Problem
cd_fetch() currently pulls all climate variables from the CDS (ecmwfr) API. Today's experience (#33) and benchmark (#35) showed:
- CDS has aggressive rate limits — sustained ~10 files/hour after the initial ~70-file allowance
- Every request queues server-side and counts against quota, even when polling fails
- The tmax/tmin backfill will take ~3 days of babysitting to complete via CDS
- CDS returns GRIB per-month per-variable, requiring 912 requests per variable for the 1950-2025 backfill
Solution
Migrate cd_fetch() to DestinE Earth Data Hub (EDH) Zarr as the primary data source.

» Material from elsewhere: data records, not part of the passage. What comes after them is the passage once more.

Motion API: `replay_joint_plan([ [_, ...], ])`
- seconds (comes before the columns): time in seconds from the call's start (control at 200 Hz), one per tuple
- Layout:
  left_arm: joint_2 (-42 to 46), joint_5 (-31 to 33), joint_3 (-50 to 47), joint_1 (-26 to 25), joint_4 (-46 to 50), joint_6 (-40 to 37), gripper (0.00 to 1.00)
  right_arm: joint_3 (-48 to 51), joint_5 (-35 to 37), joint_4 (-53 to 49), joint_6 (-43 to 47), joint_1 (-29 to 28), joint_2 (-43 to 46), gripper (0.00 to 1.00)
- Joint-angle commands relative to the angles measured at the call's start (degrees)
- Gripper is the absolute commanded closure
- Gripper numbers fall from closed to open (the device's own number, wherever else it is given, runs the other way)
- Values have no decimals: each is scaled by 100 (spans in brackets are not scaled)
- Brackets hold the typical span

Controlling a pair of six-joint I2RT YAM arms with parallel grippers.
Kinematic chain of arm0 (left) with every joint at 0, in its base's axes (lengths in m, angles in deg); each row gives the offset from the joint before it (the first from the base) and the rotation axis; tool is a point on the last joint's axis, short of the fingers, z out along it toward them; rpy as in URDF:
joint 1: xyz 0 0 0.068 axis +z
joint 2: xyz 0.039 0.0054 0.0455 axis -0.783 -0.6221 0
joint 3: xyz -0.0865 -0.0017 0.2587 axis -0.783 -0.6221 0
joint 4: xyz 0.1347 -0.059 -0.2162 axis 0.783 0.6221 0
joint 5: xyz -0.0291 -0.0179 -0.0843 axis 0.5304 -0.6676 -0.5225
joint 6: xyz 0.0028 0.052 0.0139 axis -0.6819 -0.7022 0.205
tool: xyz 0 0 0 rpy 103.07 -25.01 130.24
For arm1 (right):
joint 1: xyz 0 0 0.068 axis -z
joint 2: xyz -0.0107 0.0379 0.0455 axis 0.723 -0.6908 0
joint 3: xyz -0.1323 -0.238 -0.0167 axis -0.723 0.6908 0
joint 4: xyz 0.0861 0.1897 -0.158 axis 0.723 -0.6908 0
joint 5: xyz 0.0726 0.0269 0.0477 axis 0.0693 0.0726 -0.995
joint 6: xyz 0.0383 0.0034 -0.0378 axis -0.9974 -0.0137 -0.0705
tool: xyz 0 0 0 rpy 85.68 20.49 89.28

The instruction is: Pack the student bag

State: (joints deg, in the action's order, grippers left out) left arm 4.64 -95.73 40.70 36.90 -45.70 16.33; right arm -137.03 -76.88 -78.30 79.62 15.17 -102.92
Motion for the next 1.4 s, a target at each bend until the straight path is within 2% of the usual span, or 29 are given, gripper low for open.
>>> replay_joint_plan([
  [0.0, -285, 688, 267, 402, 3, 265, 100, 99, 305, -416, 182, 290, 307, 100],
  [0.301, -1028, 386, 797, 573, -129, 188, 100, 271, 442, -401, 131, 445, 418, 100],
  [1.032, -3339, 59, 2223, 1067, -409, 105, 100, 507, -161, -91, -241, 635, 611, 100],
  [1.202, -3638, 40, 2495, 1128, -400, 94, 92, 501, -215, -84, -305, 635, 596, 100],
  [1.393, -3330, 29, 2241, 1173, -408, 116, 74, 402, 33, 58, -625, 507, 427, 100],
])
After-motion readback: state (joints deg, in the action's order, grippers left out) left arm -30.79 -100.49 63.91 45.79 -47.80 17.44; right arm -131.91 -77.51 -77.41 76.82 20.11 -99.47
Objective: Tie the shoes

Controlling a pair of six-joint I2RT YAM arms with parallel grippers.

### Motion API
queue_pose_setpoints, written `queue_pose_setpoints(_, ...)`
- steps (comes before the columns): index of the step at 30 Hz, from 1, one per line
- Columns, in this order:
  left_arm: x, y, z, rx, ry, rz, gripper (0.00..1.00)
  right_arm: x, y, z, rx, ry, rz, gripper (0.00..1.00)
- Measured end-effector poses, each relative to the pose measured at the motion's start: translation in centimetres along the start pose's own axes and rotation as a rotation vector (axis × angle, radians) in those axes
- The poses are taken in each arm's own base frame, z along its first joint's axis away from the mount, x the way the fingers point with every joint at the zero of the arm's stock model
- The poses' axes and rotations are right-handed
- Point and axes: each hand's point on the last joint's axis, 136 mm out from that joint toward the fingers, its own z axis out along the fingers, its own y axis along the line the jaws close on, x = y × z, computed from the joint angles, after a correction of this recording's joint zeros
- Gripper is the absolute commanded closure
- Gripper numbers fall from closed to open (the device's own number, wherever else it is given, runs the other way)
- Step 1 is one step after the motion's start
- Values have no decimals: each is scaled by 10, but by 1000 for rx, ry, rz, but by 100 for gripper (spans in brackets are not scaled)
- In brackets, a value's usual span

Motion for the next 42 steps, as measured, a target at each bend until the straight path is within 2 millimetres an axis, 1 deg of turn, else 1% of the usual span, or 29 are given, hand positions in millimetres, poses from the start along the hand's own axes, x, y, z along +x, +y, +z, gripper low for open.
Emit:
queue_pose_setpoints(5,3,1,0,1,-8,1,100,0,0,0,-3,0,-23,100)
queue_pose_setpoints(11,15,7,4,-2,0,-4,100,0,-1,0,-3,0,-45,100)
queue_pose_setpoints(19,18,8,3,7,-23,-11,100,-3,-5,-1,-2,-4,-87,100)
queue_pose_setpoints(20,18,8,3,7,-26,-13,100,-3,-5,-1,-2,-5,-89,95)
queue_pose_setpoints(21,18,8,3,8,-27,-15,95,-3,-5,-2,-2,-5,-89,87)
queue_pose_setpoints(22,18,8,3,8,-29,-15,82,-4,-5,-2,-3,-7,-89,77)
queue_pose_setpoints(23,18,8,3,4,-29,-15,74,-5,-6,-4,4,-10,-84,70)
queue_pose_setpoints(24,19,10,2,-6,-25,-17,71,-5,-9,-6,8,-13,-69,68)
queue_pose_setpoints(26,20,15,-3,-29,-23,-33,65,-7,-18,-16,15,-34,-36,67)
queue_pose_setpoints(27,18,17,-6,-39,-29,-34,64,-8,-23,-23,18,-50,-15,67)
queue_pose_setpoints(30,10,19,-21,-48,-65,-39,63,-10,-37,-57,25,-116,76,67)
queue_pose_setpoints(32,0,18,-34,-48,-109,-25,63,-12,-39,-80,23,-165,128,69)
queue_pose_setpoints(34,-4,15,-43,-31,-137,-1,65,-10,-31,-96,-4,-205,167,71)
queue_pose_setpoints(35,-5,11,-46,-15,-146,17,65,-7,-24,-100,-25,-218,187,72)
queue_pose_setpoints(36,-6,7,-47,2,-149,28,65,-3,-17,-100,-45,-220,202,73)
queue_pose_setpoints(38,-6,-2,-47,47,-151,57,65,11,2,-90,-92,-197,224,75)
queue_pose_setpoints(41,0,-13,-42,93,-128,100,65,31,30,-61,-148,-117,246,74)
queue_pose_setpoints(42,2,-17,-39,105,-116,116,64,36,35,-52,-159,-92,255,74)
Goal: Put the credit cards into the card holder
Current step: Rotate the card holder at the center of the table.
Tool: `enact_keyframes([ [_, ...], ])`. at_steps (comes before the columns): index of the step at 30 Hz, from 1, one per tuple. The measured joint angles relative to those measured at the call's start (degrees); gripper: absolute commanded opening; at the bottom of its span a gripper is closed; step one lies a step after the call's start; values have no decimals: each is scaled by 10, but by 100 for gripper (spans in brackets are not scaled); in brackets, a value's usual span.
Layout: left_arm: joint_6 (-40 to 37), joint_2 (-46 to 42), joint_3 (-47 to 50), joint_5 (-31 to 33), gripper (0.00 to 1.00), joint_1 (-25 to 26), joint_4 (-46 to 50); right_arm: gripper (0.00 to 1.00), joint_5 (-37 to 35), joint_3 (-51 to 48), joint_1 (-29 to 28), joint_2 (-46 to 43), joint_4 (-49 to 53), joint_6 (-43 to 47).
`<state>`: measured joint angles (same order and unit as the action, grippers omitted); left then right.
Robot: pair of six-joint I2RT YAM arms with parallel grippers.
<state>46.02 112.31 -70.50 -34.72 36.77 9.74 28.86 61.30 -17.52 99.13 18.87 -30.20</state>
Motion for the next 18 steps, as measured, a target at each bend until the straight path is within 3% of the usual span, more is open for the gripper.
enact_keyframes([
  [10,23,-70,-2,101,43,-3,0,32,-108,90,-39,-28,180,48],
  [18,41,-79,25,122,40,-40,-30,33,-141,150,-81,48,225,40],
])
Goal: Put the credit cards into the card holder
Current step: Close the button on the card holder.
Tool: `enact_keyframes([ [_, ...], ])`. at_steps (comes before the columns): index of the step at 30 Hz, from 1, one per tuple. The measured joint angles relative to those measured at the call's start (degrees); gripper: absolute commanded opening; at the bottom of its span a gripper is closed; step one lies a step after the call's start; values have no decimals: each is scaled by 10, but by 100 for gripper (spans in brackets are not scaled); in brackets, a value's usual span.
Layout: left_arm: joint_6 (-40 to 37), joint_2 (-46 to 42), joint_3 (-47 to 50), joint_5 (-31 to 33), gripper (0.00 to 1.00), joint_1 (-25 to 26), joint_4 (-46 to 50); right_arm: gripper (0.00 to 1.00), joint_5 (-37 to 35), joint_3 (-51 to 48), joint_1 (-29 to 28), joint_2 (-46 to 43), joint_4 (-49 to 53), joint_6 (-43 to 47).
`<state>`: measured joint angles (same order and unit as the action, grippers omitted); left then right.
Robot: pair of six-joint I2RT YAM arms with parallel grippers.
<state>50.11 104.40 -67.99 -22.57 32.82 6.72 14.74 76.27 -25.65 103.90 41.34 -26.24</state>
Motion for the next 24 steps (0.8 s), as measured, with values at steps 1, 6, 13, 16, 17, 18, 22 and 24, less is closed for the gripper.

Validated in #35 (benchmark):
- Same product (ERA5-Land, 9 km native, 1950-present)
- Same license (CC-BY 4.0, commercial OK)
- One Zarr store contains all 50 ERA5-Land variables
- 15.9 seconds per month BC bbox vs ~80s via CDS
- 500K requests/month quota — effectively unlimited for our use
- No queueing, no polling, no rate-limit babysitting
- Full backfill ~4 hours unattended vs ~3 days via CDS
Zarr URL: https://data.earthdatahub.destine.eu/era5/reanalysis-era5-land-no-antartica-v0.zarr
Scope
Phase 1: New EDH fetcher alongside CDS
- Add
cd_fetch_edh() or refactor cd_fetch() with a source parameter
- Use xarray + zarr via reticulate, OR pure R via
stars::read_mdim() (GDAL zarr driver) — evaluate both
- Token via
EDH_TOKEN env var (already in ~/.Renviron)
- Variable mapping: EDH
t2m → our tmean/tmax/tmin inputs, tp → prcp, d2m → dewpoint, swvl1-4 → soil_moisture, etc.
- Maintain existing output format (monthly COG or intermediate NetCDF) so downstream stages are untouched
Phase 2: Finish the backfill via EDH
Phase 3: Decide on CDS role
- Option A: drop CDS entirely
- Option B: keep CDS as fallback for operational redundancy (both serve the same ERA5-Land data)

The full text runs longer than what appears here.